Task statement :: Among the entries below, extract exactly the lines that run from the one with "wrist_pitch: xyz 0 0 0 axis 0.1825" through the one with "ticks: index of", both ends included.

+++ Material to process +++

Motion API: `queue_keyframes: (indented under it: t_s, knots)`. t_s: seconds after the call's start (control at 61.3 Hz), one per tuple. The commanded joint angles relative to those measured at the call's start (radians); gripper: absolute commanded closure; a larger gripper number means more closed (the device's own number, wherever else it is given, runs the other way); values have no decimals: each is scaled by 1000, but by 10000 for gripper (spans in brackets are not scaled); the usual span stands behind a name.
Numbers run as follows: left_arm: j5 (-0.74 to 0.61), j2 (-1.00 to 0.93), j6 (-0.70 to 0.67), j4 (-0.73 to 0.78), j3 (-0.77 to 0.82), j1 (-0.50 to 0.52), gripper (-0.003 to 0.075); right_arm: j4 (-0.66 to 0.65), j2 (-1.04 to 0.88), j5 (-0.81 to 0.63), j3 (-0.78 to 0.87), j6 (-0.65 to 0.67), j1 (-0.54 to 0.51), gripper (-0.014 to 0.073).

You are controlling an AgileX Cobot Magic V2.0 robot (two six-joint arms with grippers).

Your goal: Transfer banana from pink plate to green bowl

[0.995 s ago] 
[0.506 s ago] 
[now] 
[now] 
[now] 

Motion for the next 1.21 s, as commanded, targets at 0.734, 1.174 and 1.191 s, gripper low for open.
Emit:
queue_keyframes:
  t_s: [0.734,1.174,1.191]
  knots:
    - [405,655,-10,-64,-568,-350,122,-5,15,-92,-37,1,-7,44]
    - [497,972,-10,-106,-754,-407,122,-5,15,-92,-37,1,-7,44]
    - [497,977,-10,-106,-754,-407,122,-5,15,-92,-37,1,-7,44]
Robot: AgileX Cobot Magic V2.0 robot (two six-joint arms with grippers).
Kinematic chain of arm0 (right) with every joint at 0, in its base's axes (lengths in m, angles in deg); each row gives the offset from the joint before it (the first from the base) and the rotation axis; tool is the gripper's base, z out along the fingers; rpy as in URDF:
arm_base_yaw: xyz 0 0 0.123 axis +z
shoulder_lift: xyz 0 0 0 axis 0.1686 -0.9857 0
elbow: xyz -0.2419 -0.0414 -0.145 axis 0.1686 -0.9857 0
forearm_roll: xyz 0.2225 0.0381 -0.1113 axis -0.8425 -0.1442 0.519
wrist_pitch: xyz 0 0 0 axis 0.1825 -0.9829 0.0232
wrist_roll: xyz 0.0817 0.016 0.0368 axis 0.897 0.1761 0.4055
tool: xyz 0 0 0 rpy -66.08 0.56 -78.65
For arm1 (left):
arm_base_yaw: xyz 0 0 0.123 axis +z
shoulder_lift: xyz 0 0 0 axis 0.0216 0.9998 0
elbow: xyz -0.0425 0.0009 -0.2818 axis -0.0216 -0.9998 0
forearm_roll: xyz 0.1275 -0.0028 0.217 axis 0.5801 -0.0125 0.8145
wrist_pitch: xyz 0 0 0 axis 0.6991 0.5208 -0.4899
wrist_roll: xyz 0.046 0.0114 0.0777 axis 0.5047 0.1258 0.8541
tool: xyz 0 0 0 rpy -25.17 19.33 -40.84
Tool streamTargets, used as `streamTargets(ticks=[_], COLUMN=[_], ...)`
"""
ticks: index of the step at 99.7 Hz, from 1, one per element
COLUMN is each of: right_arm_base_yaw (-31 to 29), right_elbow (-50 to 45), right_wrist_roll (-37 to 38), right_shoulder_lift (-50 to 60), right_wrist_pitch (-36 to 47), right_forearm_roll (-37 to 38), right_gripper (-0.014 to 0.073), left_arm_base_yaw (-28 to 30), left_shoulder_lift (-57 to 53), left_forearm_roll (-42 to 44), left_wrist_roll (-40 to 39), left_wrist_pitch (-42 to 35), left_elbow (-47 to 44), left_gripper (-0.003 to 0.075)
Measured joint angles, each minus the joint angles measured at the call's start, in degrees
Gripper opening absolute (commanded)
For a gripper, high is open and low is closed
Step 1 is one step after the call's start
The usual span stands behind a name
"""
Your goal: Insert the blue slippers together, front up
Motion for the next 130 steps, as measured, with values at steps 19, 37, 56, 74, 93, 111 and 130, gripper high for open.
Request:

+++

Reply to the exercise ::
wrist_pitch: xyz 0 0 0 axis 0.1825 -0.9829 0.0232
wrist_roll: xyz 0.0817 0.016 0.0368 axis 0.897 0.1761 0.4055
tool: xyz 0 0 0 rpy -66.08 0.56 -78.65
For arm1 (left):
arm_base_yaw: xyz 0 0 0.123 axis +z
shoulder_lift: xyz 0 0 0 axis 0.0216 0.9998 0
elbow: xyz -0.0425 0.0009 -0.2818 axis -0.0216 -0.9998 0
forearm_roll: xyz 0.1275 -0.0028 0.217 axis 0.5801 -0.0125 0.8145
wrist_pitch: xyz 0 0 0 axis 0.6991 0.5208 -0.4899
wrist_roll: xyz 0.046 0.0114 0.0777 axis 0.5047 0.1258 0.8541
tool: xyz 0 0 0 rpy -25.17 19.33 -40.84
Tool streamTargets, used as `streamTargets(ticks=[_], COLUMN=[_], ...)`
"""
ticks: index of the step at 99.7 Hz, from 1, one per element

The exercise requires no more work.